Selected Modern Chinese Essays: Autumn in a Foreign Land

By Lu Yin

The weather has been getting nice and cool since we moved to the suburbs. Soybean leaves on the low hedges are beginning to turn brownish yellow. Clusters of white chrysanthemums are vying to break through the rank weeds while tiny yellow ones are shivering in the chilly wind. The autumn scene is most apt to bring about a lonesome and desolate mood, especially when we are in a foreign country. My heart was filled with melancholy when I recited in a low voice the following lines of an ancient Chinese poet:

When the west wind furls up the curtain,

I’m more frail than the yellow chrysanthemum.
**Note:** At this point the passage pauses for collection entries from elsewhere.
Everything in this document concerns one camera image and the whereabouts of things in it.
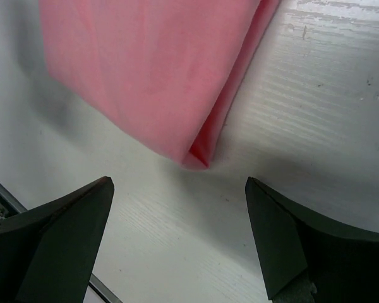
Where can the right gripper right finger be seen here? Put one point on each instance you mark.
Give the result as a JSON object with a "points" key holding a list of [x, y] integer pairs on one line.
{"points": [[308, 257]]}

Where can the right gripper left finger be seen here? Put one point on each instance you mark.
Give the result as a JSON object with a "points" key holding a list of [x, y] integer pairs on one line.
{"points": [[47, 254]]}

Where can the pink t shirt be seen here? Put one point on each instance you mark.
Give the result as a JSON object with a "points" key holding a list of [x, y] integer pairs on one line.
{"points": [[164, 72]]}

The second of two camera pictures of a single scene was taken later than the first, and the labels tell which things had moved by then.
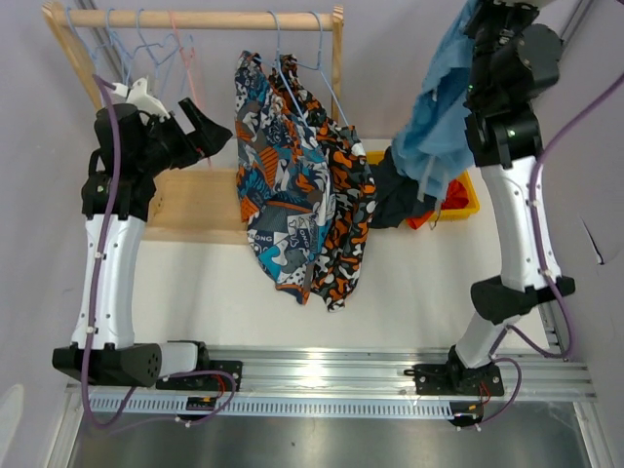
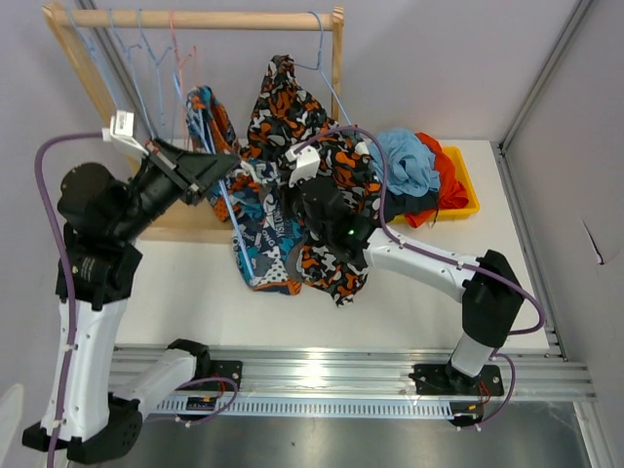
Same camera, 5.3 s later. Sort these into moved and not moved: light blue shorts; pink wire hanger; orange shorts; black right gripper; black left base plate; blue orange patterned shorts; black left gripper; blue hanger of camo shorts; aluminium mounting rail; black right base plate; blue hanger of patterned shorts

One day, when the sky was a sea blue, the sunlight a light gold and the sweet scent of osmanthus flowers fitfully wafted over on the breeze, our study seemed all the more cheerless and quiet. Allured by the lovely sight outside the window, we could hardly concentrate on dull reading. At the suggestion of Bo, we decided to visit after lunch the nearby Kichijoji Temple to enjoy the autumn landscape. We started out after 3 pm by suburban train and it took us but a short while to get there. Arriving at our destination, we passed through a long passageway, crossed the railway track and then came in sight of a tall wooden memorial arch with a horizontal board bearing the inscription in Chinese characters “Inokashira Park”. We walked through the arch and found the road flanked by luxuriant shady trees. With a delightful feeling of serene seclusion, we stood in a daze in the shade of the trees, like one lost deep in a remote mountain or virgin forest. A ray of golden sunshine gently filtering through the tree branches conjured up in me the vision of a golden-haired fairy maiden treading barefoot on white clouds on her way through the place. In the western sky, rosy clouds were floating over the emerald green mountain ranges like flocks of black crows hovering over a forest. Unable to dispel my gloom, how I wished I could entrust a wild goose with the task of conveying my message to my home country! But, alas, it was nowhere to be found.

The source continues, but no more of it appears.